• **STORED DATA**

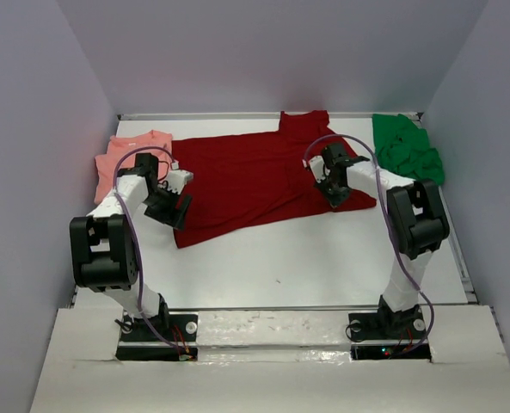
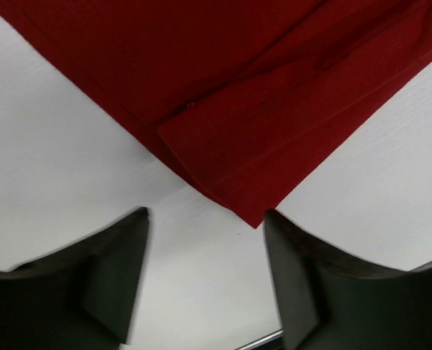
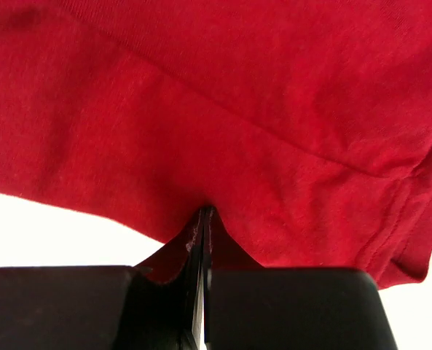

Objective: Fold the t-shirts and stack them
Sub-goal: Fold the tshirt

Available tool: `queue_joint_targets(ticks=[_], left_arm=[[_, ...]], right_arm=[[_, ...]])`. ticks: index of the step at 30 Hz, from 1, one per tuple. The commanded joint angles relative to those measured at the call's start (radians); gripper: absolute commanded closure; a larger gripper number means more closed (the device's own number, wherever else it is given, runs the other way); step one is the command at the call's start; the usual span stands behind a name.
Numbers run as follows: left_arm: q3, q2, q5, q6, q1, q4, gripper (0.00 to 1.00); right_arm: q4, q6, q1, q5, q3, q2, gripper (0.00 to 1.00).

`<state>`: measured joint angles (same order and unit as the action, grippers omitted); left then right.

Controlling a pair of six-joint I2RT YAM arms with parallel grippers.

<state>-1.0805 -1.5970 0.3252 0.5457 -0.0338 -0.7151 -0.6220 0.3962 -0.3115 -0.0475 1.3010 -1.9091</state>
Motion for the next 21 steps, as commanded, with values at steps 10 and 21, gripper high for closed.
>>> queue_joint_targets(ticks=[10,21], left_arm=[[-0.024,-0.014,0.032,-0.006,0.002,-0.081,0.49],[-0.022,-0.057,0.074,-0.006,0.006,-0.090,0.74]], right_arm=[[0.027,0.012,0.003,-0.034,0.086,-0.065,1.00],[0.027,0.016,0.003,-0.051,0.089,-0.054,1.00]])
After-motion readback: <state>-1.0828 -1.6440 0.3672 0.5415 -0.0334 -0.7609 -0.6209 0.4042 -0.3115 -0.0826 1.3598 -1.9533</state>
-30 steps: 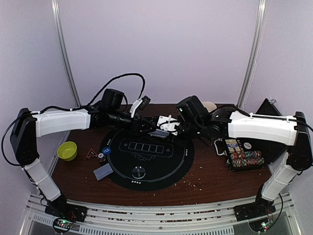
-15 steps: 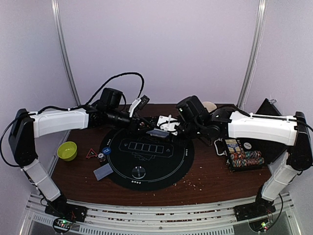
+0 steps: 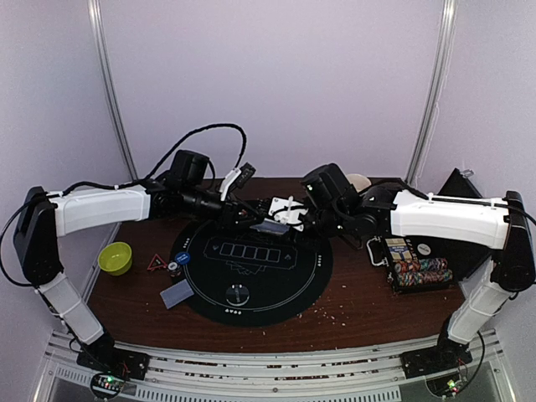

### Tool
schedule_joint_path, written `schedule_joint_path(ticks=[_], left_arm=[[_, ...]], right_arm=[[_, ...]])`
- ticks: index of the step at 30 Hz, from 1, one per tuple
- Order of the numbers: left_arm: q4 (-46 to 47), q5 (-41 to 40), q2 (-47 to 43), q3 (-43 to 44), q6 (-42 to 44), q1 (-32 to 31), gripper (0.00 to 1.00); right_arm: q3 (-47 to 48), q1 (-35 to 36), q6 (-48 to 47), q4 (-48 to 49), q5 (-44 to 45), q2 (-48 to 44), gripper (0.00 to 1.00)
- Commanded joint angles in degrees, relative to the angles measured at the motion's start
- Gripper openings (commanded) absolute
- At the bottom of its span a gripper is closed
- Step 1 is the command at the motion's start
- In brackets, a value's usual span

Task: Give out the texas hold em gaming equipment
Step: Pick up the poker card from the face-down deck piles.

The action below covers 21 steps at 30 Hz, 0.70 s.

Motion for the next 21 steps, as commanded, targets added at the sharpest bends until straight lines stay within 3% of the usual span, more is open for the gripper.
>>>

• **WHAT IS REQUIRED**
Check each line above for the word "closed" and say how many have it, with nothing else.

• **SOLUTION FOR THIS TASK**
3